#### What the task asks:
The required answer is an exact copy of the records below, without pictures.

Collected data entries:
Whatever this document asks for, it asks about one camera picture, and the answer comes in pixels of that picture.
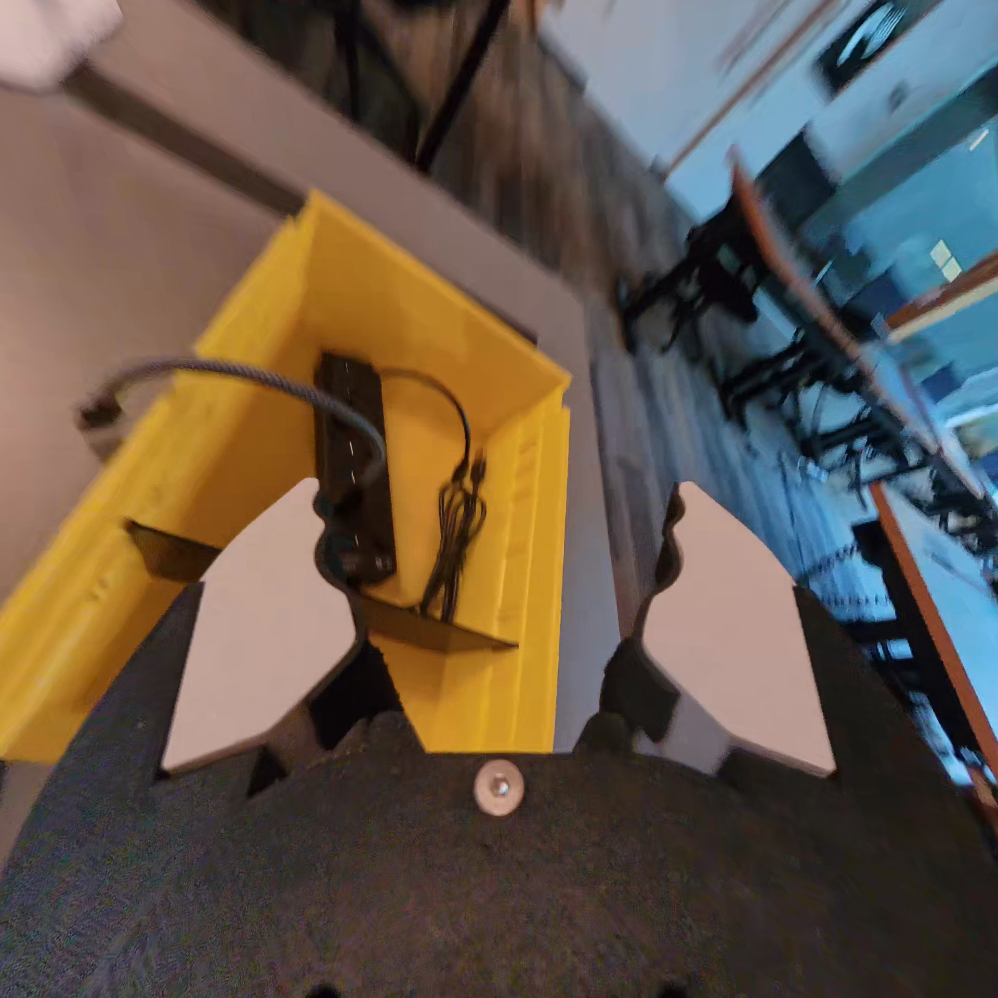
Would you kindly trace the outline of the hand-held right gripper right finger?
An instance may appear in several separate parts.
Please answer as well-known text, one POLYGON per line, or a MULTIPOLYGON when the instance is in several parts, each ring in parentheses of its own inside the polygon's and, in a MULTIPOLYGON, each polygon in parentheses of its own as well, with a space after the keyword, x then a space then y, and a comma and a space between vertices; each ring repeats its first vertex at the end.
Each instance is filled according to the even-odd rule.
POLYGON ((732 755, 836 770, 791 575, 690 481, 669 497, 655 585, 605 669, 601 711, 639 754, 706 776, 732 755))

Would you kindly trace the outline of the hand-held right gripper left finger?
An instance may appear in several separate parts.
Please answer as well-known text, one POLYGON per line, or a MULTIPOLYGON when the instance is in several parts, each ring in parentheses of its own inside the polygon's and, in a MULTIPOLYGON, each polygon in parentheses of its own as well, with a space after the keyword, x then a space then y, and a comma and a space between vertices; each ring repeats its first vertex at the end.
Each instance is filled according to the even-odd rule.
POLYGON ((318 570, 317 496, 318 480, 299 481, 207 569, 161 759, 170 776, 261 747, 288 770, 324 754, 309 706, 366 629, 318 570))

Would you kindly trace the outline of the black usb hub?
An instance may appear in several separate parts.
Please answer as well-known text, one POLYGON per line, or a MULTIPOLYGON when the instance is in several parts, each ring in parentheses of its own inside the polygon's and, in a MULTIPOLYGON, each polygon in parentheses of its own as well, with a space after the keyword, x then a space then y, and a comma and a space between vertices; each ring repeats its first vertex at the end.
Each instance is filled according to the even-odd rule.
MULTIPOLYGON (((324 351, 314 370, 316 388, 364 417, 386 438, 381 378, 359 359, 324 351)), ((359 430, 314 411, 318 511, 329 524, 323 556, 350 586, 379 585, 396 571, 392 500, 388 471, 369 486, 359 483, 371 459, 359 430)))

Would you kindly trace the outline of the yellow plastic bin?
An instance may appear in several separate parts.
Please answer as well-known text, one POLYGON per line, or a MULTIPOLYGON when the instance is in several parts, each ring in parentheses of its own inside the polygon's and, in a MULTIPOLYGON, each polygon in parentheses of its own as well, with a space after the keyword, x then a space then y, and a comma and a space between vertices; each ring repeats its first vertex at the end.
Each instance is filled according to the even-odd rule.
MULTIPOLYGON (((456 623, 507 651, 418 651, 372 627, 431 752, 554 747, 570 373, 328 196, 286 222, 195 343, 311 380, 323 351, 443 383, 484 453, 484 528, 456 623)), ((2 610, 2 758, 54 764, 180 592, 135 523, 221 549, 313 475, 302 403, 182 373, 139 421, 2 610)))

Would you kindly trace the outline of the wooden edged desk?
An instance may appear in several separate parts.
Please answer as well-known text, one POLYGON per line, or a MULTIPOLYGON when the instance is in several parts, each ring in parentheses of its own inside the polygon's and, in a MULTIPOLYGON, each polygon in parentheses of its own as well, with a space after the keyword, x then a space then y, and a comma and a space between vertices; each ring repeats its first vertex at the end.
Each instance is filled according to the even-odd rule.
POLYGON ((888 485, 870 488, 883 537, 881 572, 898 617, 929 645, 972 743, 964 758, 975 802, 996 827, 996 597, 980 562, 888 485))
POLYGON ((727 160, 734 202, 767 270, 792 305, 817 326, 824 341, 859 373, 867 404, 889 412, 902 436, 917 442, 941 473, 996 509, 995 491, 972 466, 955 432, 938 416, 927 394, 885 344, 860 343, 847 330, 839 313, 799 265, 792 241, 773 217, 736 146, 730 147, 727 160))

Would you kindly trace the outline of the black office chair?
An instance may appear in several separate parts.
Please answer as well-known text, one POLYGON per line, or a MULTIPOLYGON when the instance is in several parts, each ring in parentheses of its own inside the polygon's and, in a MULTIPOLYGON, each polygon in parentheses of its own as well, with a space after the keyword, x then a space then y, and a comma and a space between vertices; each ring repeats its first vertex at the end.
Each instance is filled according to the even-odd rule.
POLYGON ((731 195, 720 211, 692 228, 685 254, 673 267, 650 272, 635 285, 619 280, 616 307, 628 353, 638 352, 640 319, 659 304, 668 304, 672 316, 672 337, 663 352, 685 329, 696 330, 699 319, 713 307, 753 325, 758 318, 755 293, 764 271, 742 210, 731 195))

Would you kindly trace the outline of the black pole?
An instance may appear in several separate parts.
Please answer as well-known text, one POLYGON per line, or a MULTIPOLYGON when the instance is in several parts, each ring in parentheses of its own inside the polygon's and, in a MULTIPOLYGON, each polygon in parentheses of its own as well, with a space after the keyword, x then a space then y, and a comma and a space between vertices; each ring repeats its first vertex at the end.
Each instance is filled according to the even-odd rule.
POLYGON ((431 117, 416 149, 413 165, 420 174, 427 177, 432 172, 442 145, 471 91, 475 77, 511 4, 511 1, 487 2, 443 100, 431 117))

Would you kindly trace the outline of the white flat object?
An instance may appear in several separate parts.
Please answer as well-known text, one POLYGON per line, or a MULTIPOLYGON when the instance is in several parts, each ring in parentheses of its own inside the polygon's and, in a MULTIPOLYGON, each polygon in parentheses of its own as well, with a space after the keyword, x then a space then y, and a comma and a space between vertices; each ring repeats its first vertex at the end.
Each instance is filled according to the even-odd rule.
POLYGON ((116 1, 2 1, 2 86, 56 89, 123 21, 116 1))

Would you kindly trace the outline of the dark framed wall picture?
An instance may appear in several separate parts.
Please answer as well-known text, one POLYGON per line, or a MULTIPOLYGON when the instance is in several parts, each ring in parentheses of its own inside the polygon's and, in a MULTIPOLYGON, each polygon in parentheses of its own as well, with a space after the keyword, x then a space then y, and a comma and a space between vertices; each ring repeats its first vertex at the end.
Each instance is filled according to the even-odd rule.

#### Output for this exercise:
Whatever this document asks for, it asks about one camera picture, and the answer comes in pixels of that picture.
Would you kindly trace the outline of the hand-held right gripper right finger?
An instance may appear in several separate parts.
Please answer as well-known text, one POLYGON per line, or a MULTIPOLYGON when the instance is in several parts, each ring in parentheses of its own inside the polygon's and, in a MULTIPOLYGON, each polygon in parentheses of its own as well, with a space after the keyword, x then a space then y, and a comma and a space between vertices; each ring repeats its first vertex at the end.
Each instance is filled according to the even-odd rule.
POLYGON ((732 755, 836 770, 791 575, 690 481, 669 497, 655 585, 605 669, 601 711, 639 754, 706 776, 732 755))

Would you kindly trace the outline of the hand-held right gripper left finger?
An instance may appear in several separate parts.
Please answer as well-known text, one POLYGON per line, or a MULTIPOLYGON when the instance is in several parts, each ring in parentheses of its own inside the polygon's and, in a MULTIPOLYGON, each polygon in parentheses of its own as well, with a space after the keyword, x then a space then y, and a comma and a space between vertices; each ring repeats its first vertex at the end.
Each instance is filled according to the even-odd rule.
POLYGON ((318 570, 317 496, 318 480, 299 481, 207 569, 161 759, 170 776, 261 747, 288 770, 324 754, 309 706, 366 629, 318 570))

Would you kindly trace the outline of the black usb hub?
An instance may appear in several separate parts.
Please answer as well-known text, one POLYGON per line, or a MULTIPOLYGON when the instance is in several parts, each ring in parentheses of its own inside the polygon's and, in a MULTIPOLYGON, each polygon in parentheses of its own as well, with a space after the keyword, x then a space then y, and a comma and a space between vertices; each ring repeats its first vertex at the end.
Each instance is filled according to the even-odd rule.
MULTIPOLYGON (((324 351, 314 370, 316 388, 364 417, 386 438, 381 378, 359 359, 324 351)), ((359 430, 314 411, 318 511, 329 524, 323 556, 350 586, 379 585, 396 571, 392 500, 388 471, 369 486, 359 483, 371 459, 359 430)))

Would you kindly trace the outline of the yellow plastic bin?
An instance may appear in several separate parts.
Please answer as well-known text, one POLYGON per line, or a MULTIPOLYGON when the instance is in several parts, each ring in parentheses of its own inside the polygon's and, in a MULTIPOLYGON, each polygon in parentheses of its own as well, with a space after the keyword, x then a space then y, and a comma and a space between vertices; each ring repeats its first vertex at the end.
Each instance is filled according to the even-odd rule.
MULTIPOLYGON (((456 623, 507 651, 418 651, 372 627, 431 752, 554 747, 570 373, 328 196, 286 222, 195 343, 311 380, 323 351, 443 383, 484 453, 484 528, 456 623)), ((2 610, 2 758, 54 764, 180 592, 135 523, 221 549, 313 475, 302 403, 182 373, 139 421, 2 610)))

Would you kindly trace the outline of the wooden edged desk?
An instance may appear in several separate parts.
Please answer as well-known text, one POLYGON per line, or a MULTIPOLYGON when the instance is in several parts, each ring in parentheses of its own inside the polygon's and, in a MULTIPOLYGON, each polygon in parentheses of its own as well, with a space after the keyword, x then a space then y, and a comma and a space between vertices; each ring repeats its first vertex at the end.
Each instance is filled according to the even-odd rule.
POLYGON ((888 485, 870 488, 883 537, 881 572, 898 617, 929 645, 972 743, 964 758, 975 802, 996 827, 996 597, 980 562, 888 485))
POLYGON ((727 160, 734 202, 767 270, 792 305, 817 326, 824 341, 859 373, 867 404, 889 412, 902 436, 917 442, 941 473, 996 509, 995 491, 972 466, 955 432, 938 416, 927 394, 885 344, 860 343, 847 330, 839 313, 799 265, 792 241, 773 217, 736 146, 730 147, 727 160))

Would you kindly trace the outline of the black office chair?
An instance may appear in several separate parts.
Please answer as well-known text, one POLYGON per line, or a MULTIPOLYGON when the instance is in several parts, each ring in parentheses of its own inside the polygon's and, in a MULTIPOLYGON, each polygon in parentheses of its own as well, with a space after the keyword, x then a space then y, and a comma and a space between vertices; each ring repeats its first vertex at the end.
Each instance is filled according to the even-odd rule.
POLYGON ((731 195, 720 211, 692 228, 685 254, 673 267, 650 272, 635 285, 619 280, 616 307, 628 353, 638 352, 640 319, 659 304, 668 304, 672 316, 672 337, 663 352, 685 329, 696 330, 699 319, 713 307, 753 325, 758 318, 755 293, 764 271, 742 210, 731 195))

Would you kindly trace the outline of the black pole?
An instance may appear in several separate parts.
Please answer as well-known text, one POLYGON per line, or a MULTIPOLYGON when the instance is in several parts, each ring in parentheses of its own inside the polygon's and, in a MULTIPOLYGON, each polygon in parentheses of its own as well, with a space after the keyword, x then a space then y, and a comma and a space between vertices; each ring repeats its first vertex at the end.
Each instance is filled according to the even-odd rule.
POLYGON ((431 117, 416 149, 413 165, 420 174, 427 177, 432 172, 442 145, 471 91, 475 77, 511 4, 511 1, 487 2, 443 100, 431 117))

Would you kindly trace the outline of the white flat object?
An instance may appear in several separate parts.
Please answer as well-known text, one POLYGON per line, or a MULTIPOLYGON when the instance is in several parts, each ring in parentheses of its own inside the polygon's and, in a MULTIPOLYGON, each polygon in parentheses of its own as well, with a space after the keyword, x then a space then y, and a comma and a space between vertices; each ring repeats its first vertex at the end.
Each instance is filled according to the even-odd rule.
POLYGON ((116 1, 2 1, 2 86, 56 89, 123 21, 116 1))

Would you kindly trace the outline of the dark framed wall picture?
An instance may appear in several separate parts.
Please answer as well-known text, one POLYGON per line, or a MULTIPOLYGON when the instance is in several parts, each ring in parentheses of its own inside the polygon's and, in a MULTIPOLYGON, each polygon in parentheses of its own as well, with a space after the keyword, x then a space then y, and a comma and a space between vertices; each ring repeats its first vertex at the end.
Each instance is filled according to the even-odd rule.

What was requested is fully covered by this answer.